_Problem_. Your answer should be the lines below from the one with "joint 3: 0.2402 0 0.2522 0" to the one with "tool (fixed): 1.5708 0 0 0", both included, given again exactly and with nothing added.

_Source data_.
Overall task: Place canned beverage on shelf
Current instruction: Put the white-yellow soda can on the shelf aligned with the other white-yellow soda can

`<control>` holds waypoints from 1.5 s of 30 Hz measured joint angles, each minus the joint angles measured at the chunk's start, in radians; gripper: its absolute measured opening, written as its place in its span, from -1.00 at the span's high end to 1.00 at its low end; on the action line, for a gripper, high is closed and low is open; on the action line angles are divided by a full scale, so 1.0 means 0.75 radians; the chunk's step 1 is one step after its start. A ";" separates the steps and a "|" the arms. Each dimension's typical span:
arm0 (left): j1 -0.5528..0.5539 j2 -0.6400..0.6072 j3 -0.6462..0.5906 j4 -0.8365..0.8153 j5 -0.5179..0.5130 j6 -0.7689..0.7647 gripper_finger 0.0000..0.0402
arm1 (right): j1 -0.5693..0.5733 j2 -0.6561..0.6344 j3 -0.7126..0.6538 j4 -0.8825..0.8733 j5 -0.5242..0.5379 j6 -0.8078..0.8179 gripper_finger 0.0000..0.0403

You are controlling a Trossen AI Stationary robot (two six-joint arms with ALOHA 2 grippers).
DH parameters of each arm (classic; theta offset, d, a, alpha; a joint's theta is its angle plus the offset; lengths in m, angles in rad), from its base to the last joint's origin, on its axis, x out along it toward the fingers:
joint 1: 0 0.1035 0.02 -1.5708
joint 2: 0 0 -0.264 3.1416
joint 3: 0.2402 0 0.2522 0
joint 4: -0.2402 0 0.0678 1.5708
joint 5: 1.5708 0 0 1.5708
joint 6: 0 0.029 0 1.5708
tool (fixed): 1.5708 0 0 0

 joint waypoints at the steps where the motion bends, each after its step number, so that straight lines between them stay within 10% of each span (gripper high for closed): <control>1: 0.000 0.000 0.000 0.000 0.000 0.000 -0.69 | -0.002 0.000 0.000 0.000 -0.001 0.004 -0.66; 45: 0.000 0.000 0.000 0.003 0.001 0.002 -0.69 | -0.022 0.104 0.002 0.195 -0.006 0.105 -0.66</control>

_Completed exercise_.
joint 3: 0.2402 0 0.2522 0
joint 4: -0.2402 0 0.0678 1.5708
joint 5: 1.5708 0 0 1.5708
joint 6: 0 0.029 0 1.5708
tool (fixed): 1.5708 0 0 0

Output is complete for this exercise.